> [ASSIGNMENT] Retype each line of the material exactly, please, skipping any picture in it.

BEGIN INFORMATION PROVIDED

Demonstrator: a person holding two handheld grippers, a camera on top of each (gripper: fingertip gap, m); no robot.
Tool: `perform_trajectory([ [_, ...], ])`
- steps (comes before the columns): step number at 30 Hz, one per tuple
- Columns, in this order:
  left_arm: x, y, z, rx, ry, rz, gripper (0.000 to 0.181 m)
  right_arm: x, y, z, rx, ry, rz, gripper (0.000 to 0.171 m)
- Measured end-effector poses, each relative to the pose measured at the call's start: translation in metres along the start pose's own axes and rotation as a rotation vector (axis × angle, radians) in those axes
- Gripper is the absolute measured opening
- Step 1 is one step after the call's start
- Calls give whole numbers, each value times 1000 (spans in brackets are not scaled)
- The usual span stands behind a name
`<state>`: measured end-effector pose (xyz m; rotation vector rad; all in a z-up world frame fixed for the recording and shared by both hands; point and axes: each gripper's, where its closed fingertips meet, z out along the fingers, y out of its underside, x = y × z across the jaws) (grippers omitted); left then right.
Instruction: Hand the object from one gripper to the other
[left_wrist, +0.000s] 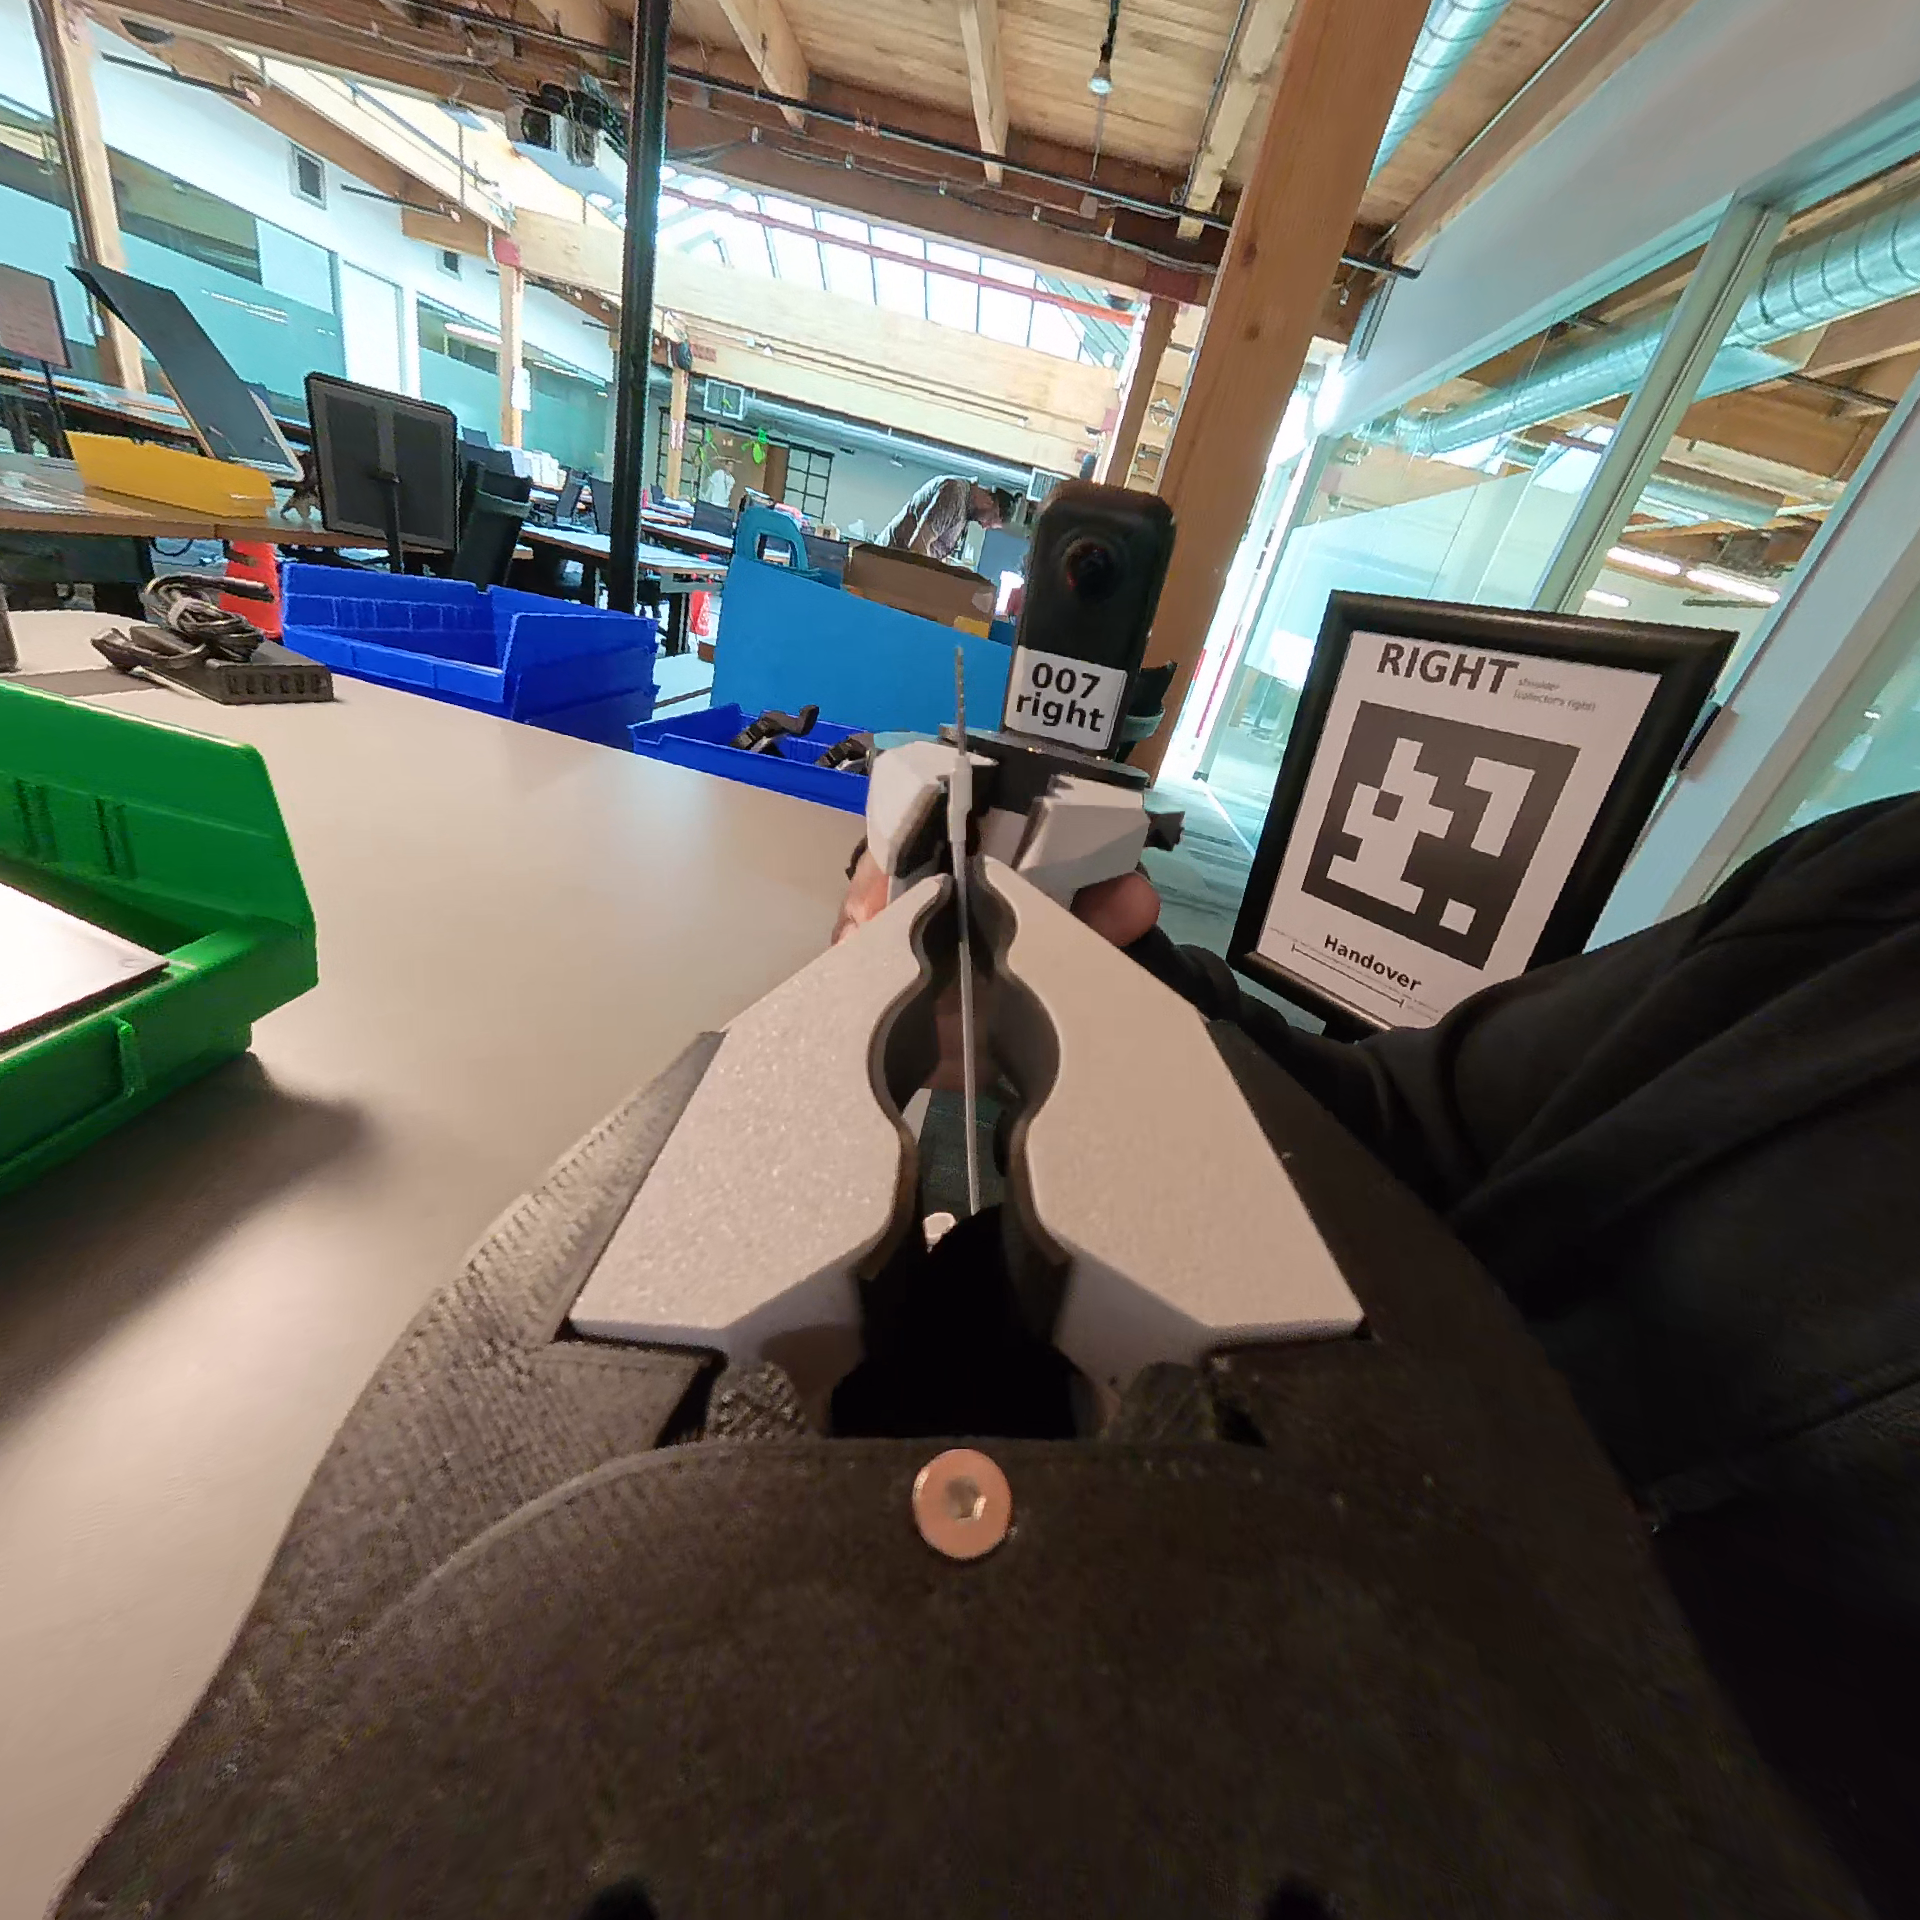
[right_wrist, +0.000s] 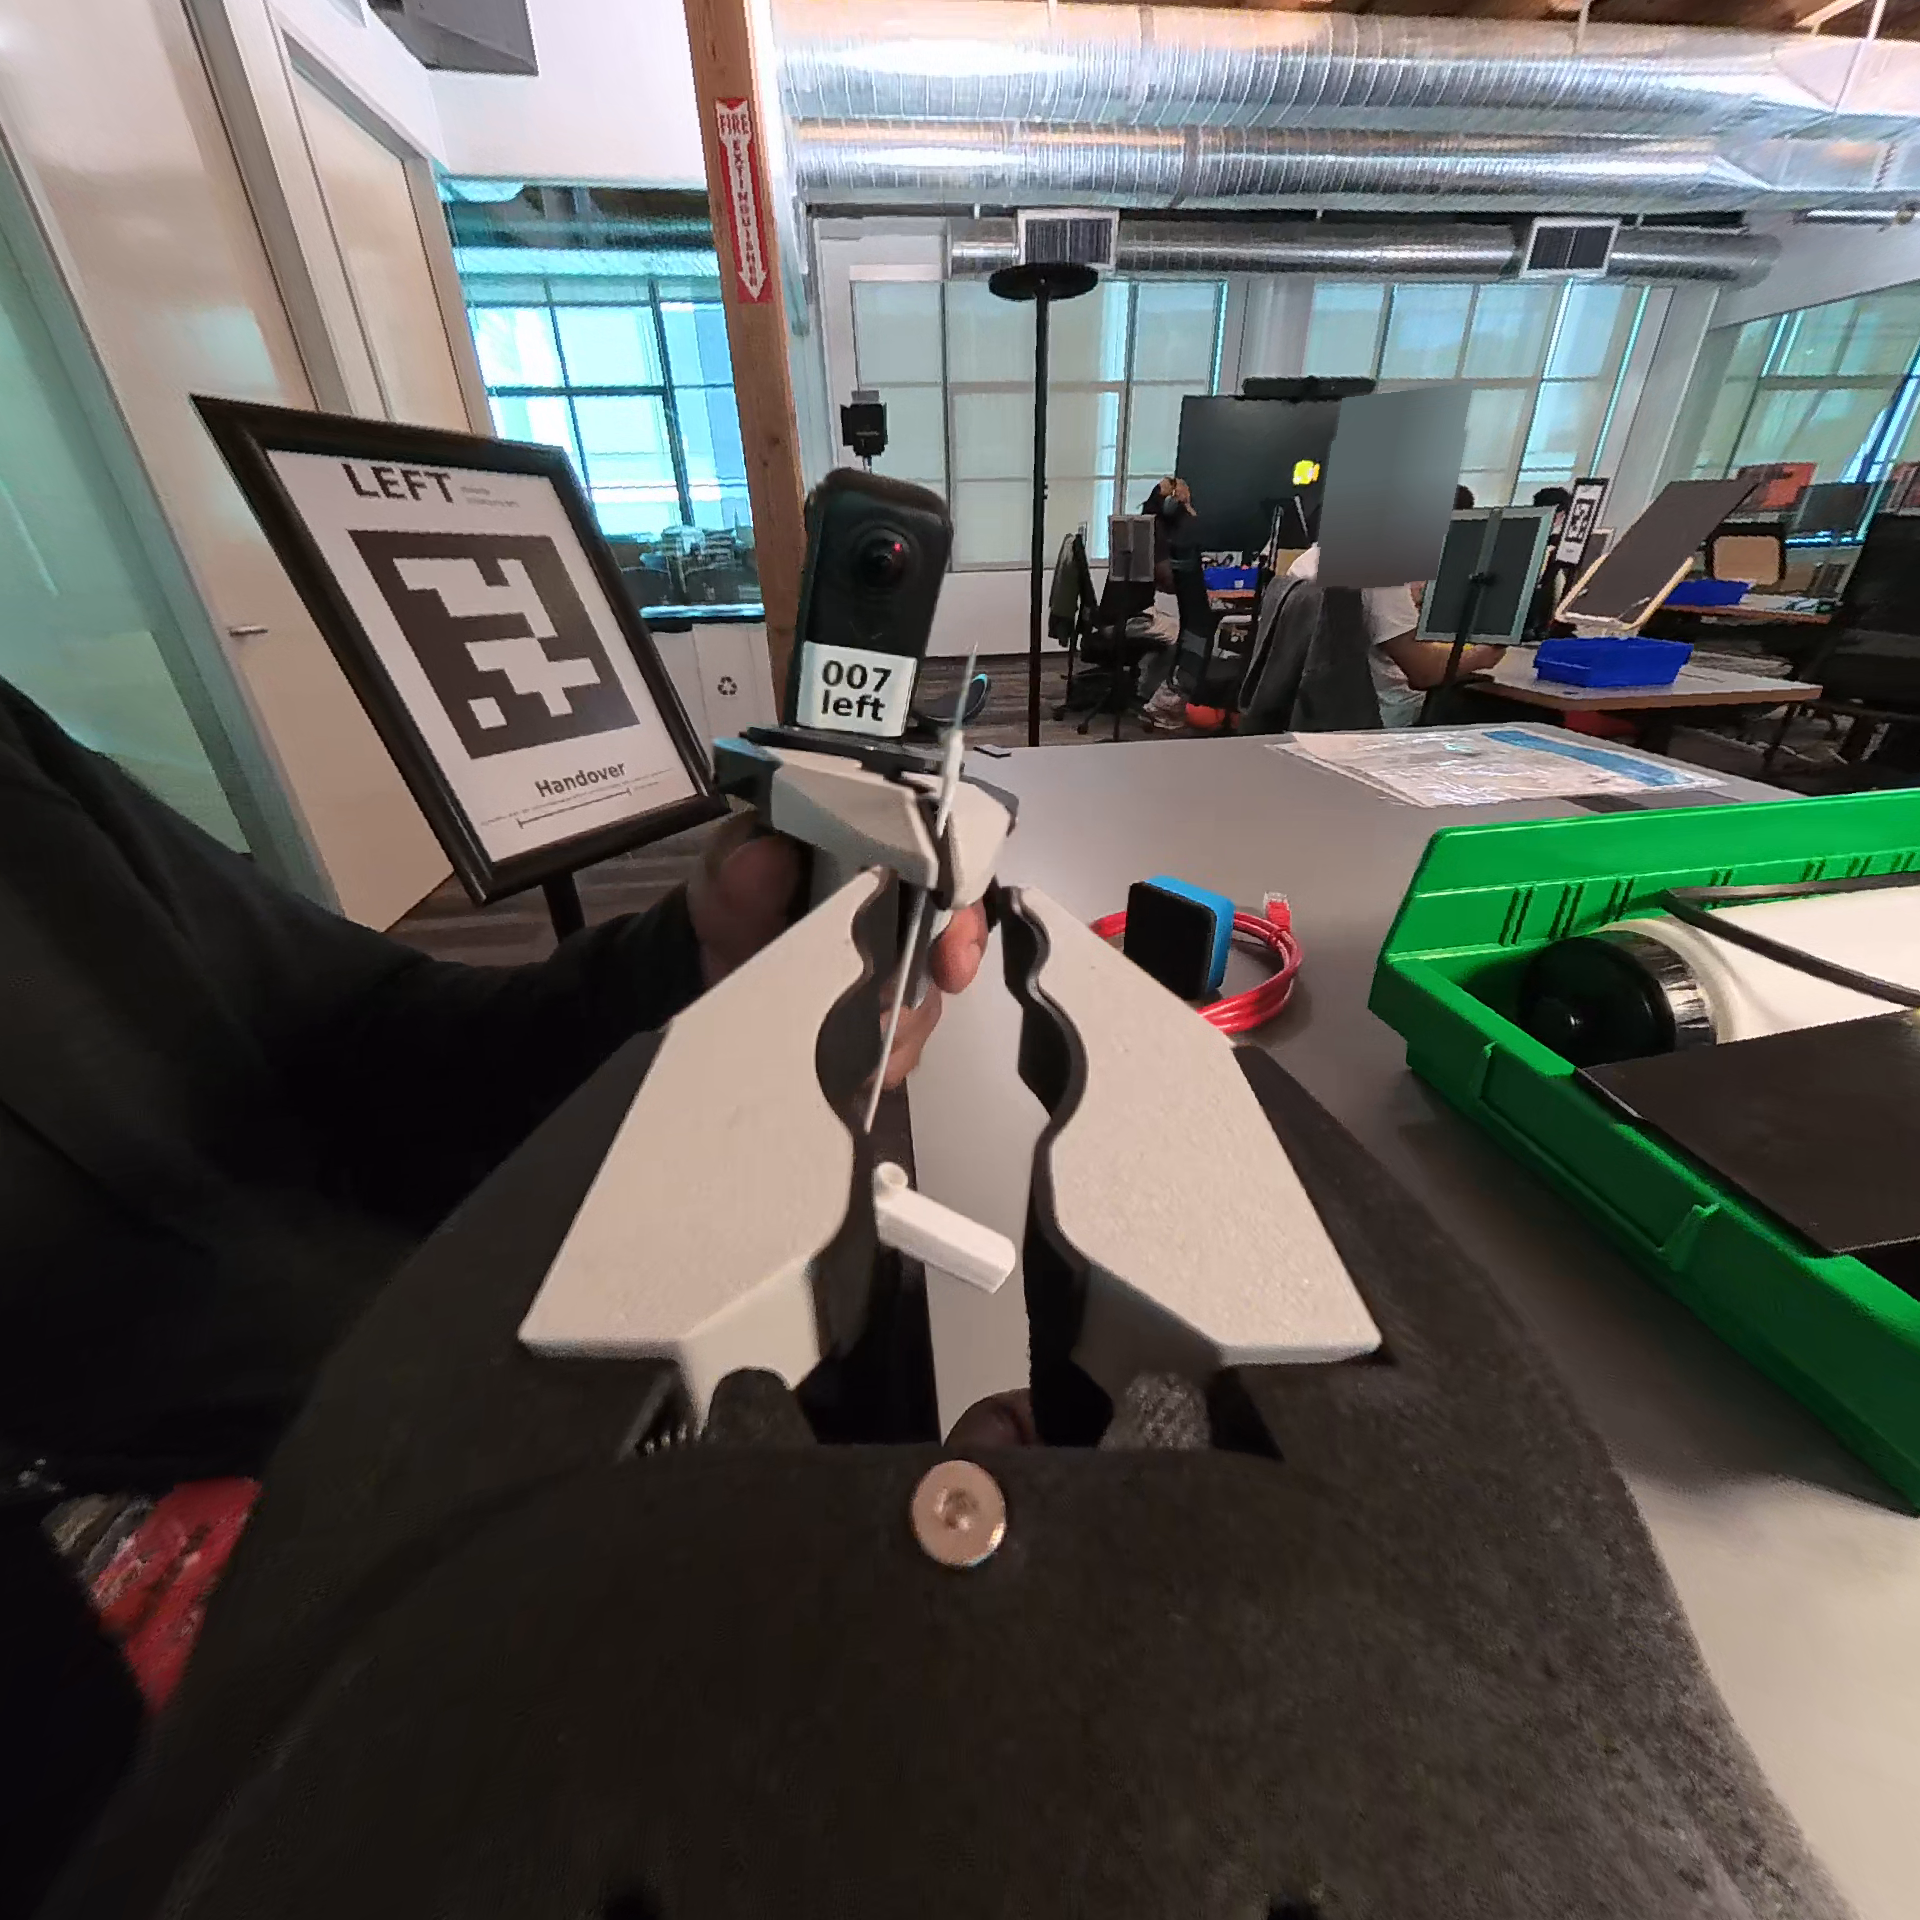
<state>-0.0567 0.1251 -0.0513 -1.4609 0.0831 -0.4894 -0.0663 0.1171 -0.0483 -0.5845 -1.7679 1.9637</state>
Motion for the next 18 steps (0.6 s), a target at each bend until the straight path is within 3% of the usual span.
perform_trajectory([
  [8, 3, 0, 2, 10, 14, -6, 1, -7, 14, 10, -68, -26, -1, 18],
  [15, 4, 1, 4, 16, 17, 7, 1, -8, 18, 15, -89, -15, -6, 2],
  [18, -2, -3, 1, 31, -26, -1, 21, -7, 13, 13, -69, -9, -7, 2],
])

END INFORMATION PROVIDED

> [OUTPUT]
Demonstrator: a person holding two handheld grippers, a camera on top of each (gripper: fingertip gap, m); no robot.
Tool: `perform_trajectory([ [_, ...], ])`
- steps (comes before the columns): step number at 30 Hz, one per tuple
- Columns, in this order:
  left_arm: x, y, z, rx, ry, rz, gripper (0.000 to 0.181 m)
  right_arm: x, y, z, rx, ry, rz, gripper (0.000 to 0.171 m)
- Measured end-effector poses, each relative to the pose measured at the call's start: translation in metres along the start pose's own axes and rotation as a rotation vector (axis × angle, radians) in those axes
- Gripper is the absolute measured opening
- Step 1 is one step after the call's start
- Calls give whole numbers, each value times 1000 (spans in brackets are not scaled)
- The usual span stands behind a name
`<state>`: measured end-effector pose (xyz m; rotation vector rad; all in a z-up world frame fixed for the recording and shared by both hands; point and axes: each gripper's, where its closed fingertips meet, z out along the fingers, y out of its underside, x = y × z across the jaws) (grippers omitted); left then right.
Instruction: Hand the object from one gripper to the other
[left_wrist, +0.000s] 
[right_wrist, +0.000s] 
<state>-0.0567 0.1251 -0.0513 -1.4609 0.0831 -0.4894 -0.0663 0.1171 -0.0483 -0.5845 -1.7679 1.9637</state>
Motion for the next 18 steps (0.6 s), a target at each bend until the straight path is within 3% of the usual span.
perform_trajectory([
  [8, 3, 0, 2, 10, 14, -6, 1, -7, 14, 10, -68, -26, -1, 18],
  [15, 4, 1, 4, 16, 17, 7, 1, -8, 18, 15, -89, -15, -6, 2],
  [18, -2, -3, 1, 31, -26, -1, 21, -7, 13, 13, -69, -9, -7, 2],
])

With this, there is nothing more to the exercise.